> [Try it]: Only the number is needed: count the lines below that hold the string "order".
*** Opening of Source material ***
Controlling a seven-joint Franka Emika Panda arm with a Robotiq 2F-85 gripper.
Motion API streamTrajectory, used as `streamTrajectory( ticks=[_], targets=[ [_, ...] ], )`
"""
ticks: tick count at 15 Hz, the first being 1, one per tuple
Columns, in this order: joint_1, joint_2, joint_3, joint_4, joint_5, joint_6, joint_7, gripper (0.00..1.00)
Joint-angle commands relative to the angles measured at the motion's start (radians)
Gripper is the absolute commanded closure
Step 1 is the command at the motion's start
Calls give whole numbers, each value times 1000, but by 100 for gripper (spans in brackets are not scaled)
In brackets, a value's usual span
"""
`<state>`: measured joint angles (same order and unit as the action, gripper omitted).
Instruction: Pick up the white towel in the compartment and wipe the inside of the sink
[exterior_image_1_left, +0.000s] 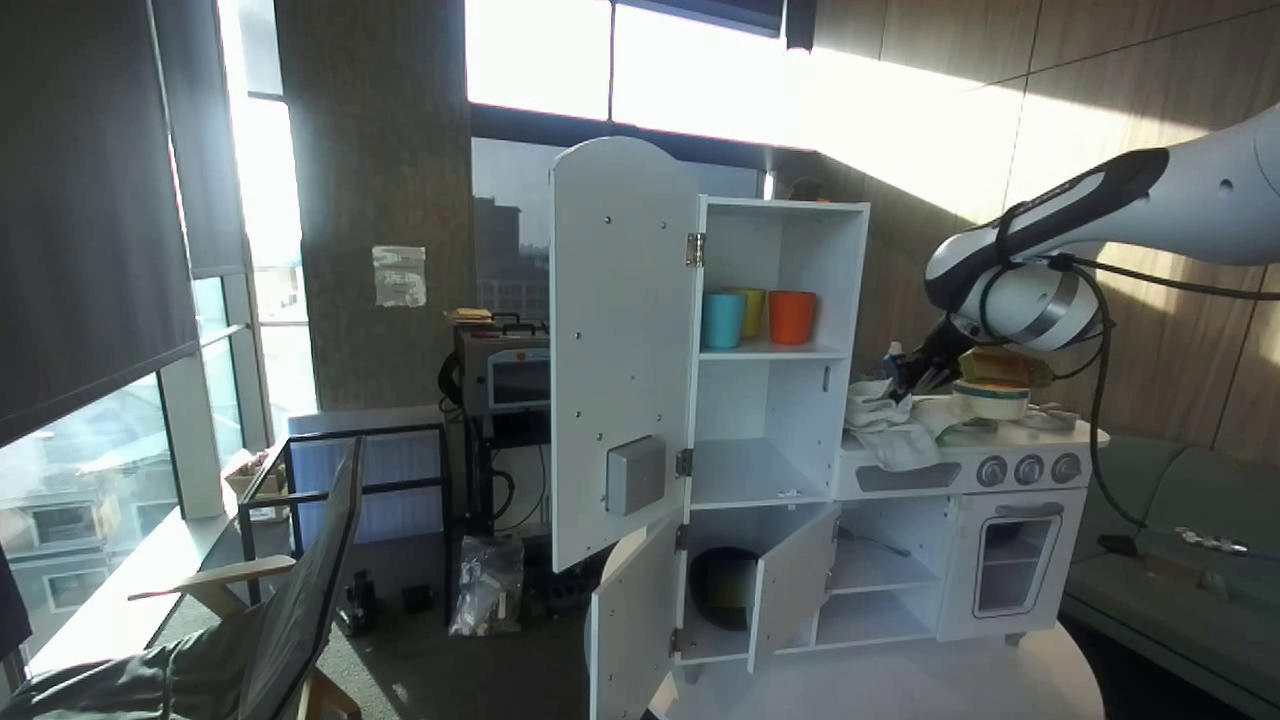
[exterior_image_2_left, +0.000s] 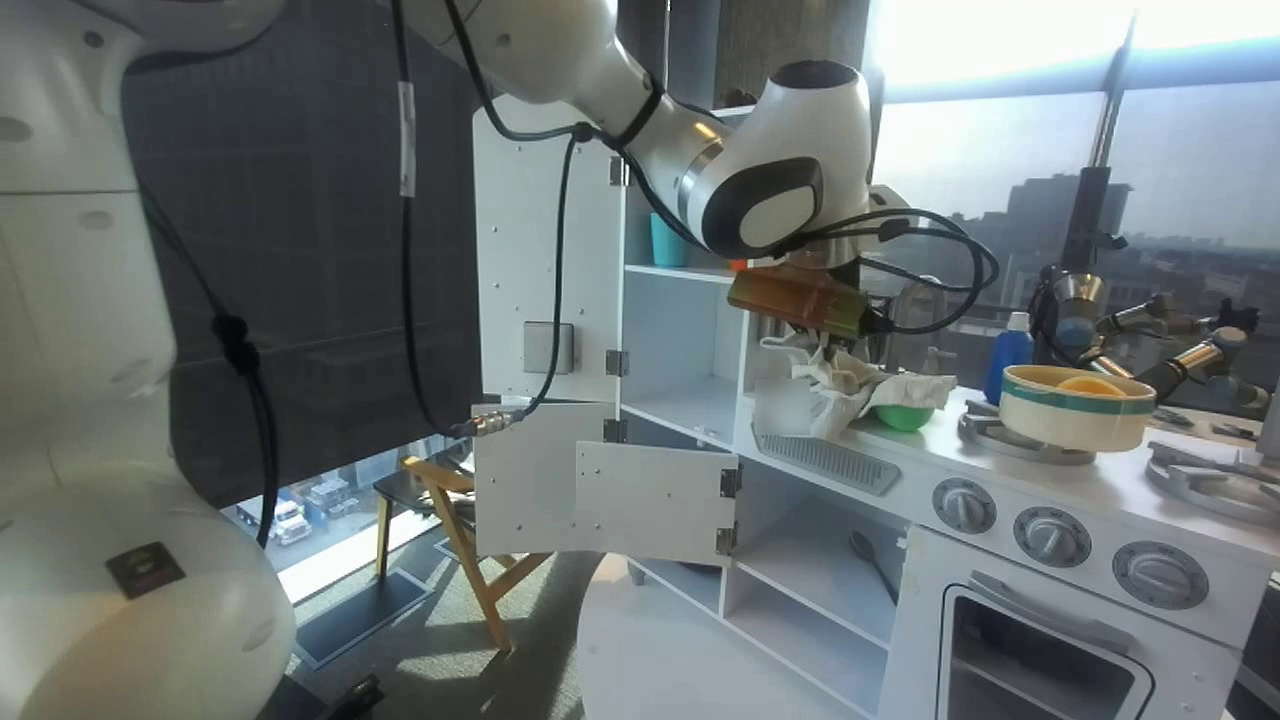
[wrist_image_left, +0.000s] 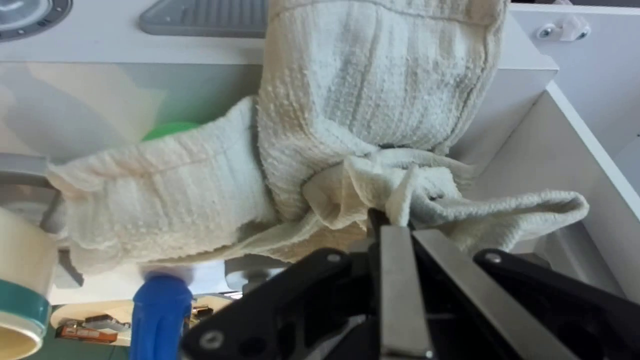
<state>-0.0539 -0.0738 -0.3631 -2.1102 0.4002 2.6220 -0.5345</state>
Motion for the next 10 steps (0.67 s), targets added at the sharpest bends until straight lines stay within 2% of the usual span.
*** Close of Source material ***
> [Written response]: 2